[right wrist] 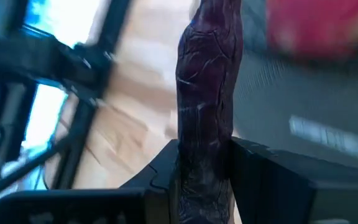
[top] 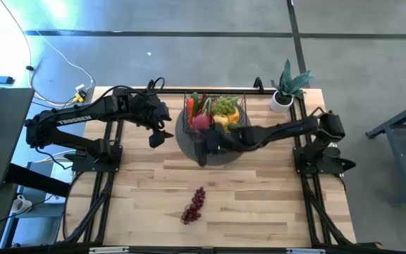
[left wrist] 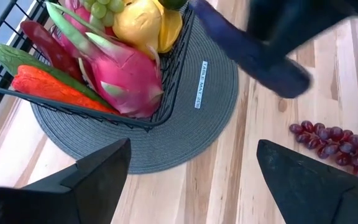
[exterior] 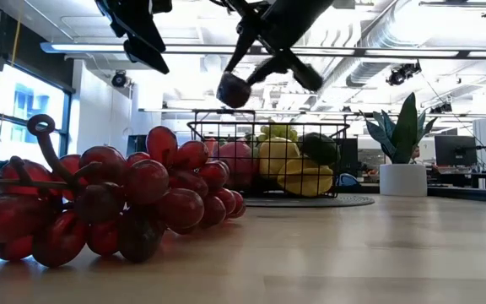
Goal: Build produce basket
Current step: Put the eggplant into the wire basket
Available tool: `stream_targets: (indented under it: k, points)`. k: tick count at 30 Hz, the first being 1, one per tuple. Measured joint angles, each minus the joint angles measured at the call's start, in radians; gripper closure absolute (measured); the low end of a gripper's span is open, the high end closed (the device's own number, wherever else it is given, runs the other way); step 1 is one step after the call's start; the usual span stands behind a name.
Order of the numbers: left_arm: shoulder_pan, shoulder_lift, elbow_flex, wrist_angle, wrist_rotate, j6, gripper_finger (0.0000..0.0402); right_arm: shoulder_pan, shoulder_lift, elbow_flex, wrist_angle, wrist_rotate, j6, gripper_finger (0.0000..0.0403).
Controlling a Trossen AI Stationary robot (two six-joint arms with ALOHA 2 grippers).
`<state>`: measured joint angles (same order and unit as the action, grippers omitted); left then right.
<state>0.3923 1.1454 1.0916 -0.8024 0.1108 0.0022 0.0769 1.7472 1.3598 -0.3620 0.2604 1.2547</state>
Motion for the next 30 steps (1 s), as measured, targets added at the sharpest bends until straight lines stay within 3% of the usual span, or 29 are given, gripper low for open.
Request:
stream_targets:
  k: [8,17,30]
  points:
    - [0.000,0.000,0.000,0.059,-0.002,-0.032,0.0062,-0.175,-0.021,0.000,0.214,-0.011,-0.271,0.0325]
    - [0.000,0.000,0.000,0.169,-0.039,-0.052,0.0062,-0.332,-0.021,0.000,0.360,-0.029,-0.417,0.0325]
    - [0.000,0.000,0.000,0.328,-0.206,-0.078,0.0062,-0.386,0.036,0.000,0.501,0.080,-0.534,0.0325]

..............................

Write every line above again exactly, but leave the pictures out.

**SOLUTION TO THIS PROBLEM**
[right wrist] 
[top] 
[left wrist] 
[exterior] 
Goal: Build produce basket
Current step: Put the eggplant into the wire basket
Available tool: `stream_targets: (indented under it: k, points)`. k: tick count at 30 Hz, the first being 1, one per tuple. Measured joint angles, each minus the joint angles measured at the call's start, in radians; gripper closure absolute (measured); the low end of a gripper's span is open, the high end closed (the device's own number, wherever else it is given, runs the other way); step 1 is one step after the call's start; the usual span stands behind a name.
Order of the numbers: left_arm: shoulder_pan, shoulder_lift, elbow_flex, wrist_angle, wrist_rotate, j6, gripper_finger (0.0000..0.0402); right_arm: shoulder_pan, shoulder_lift, elbow_flex, wrist_angle, wrist_rotate, j6, gripper_finger (0.0000..0.0403).
Controlling a Trossen AI Stationary robot (two six-joint arms with ALOHA 2 grippers).
`<state>`: measured joint angles (same order and unit as the action, grippers omitted); left then right.
<state>0.3923 1.1454 1.0916 -0.8024 0.1108 0.0022 0.0769 1.7472 1.3598 -0.3620 0.2604 1.2547</state>
Motion for the next 30 steps (1 s), as measured, targets added at the sharpest bends until straight lines stay within 3% of the usual span, or 29 are given, gripper low for open.
Request:
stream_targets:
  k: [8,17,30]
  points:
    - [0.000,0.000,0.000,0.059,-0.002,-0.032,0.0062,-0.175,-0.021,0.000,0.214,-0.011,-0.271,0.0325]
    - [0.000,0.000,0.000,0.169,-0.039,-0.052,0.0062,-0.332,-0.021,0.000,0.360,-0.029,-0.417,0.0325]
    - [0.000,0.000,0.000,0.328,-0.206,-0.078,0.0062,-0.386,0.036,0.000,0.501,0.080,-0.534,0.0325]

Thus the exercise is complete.